Department of Pharmacology, Kawasaki Medical School, Kurashiki 701-0192, Japan.
Synapse. 2010 Jun;64(6):440-4. doi: 10.1002/syn.20745.
Although L-type voltage-dependent Ca2+ channels regulate activity-dependent processes including synaptic plasticity and synapse formation, there are few data on the changes of Ca(v)1 channel expression in psychological dependence. This study investigated the role of L-type Ca(v)1 channel expression in the brain of mouse that was psychologically dependent on methamphetamine (2 mg/kg, subcutaneous injection [s.c.]), cocaine (10 mg/kg, s.c.), and morphine (5 mg/kg, s.c.) with the conditioned place preference paradigm. Intracerebroventricular administration of nifedipine (3, 10, and 30 nmol/mouse) dose-dependently reduced the development of methamphetamine-, cocaine-, and morphine-induced rewarding effect. Under such conditions, protein levels of both Ca(v)1.2 and Ca(v)1.3 in the frontal cortex and the limbic forebrain were significantly increased on methamphetamine-, cocaine-, and morphine-induced psychologically dependent mice. These findings suggest that the upregulation of Ca(v)1.2 and Ca(v)1.3 participated in the development of psychological dependence.

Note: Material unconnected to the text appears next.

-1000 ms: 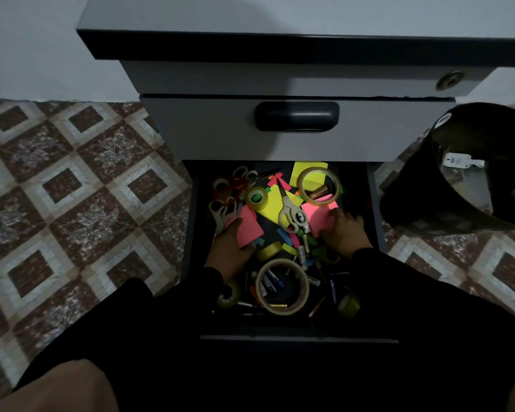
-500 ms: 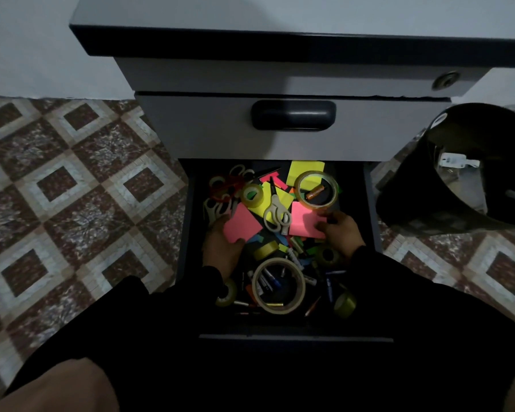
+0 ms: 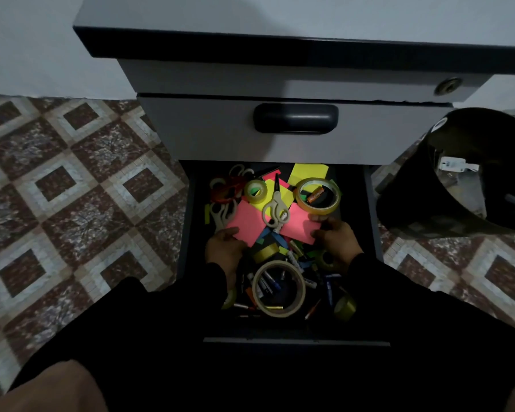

尽管 L 型电压依赖性 Ca2+ 通道调节包括突触可塑性和突触形成在内的活动依赖性过程,但关于 Ca(v)1 通道表达在心理依赖中的变化的数据很少。本研究通过条件性位置偏爱范式,调查了 L 型 Ca(v)1 通道表达在对安非他命(2mg/kg,皮下注射[s.c.])、可卡因(10mg/kg,s.c.)和吗啡(5mg/kg,s.c.)产生心理依赖的小鼠大脑中的作用。脑室内给予硝苯地平(3、10 和 30nmol/只小鼠)可剂量依赖性地减少安非他命、可卡因和吗啡诱导的奖赏效应的产生。在这种情况下,在前脑皮层和边缘前脑的 Ca(v)1.2 和 Ca(v)1.3 蛋白水平在安非他命、可卡因和吗啡诱导的心理依赖小鼠中显著增加。这些发现表明,Ca(v)1.2 和 Ca(v)1.3 的上调参与了心理依赖的发展。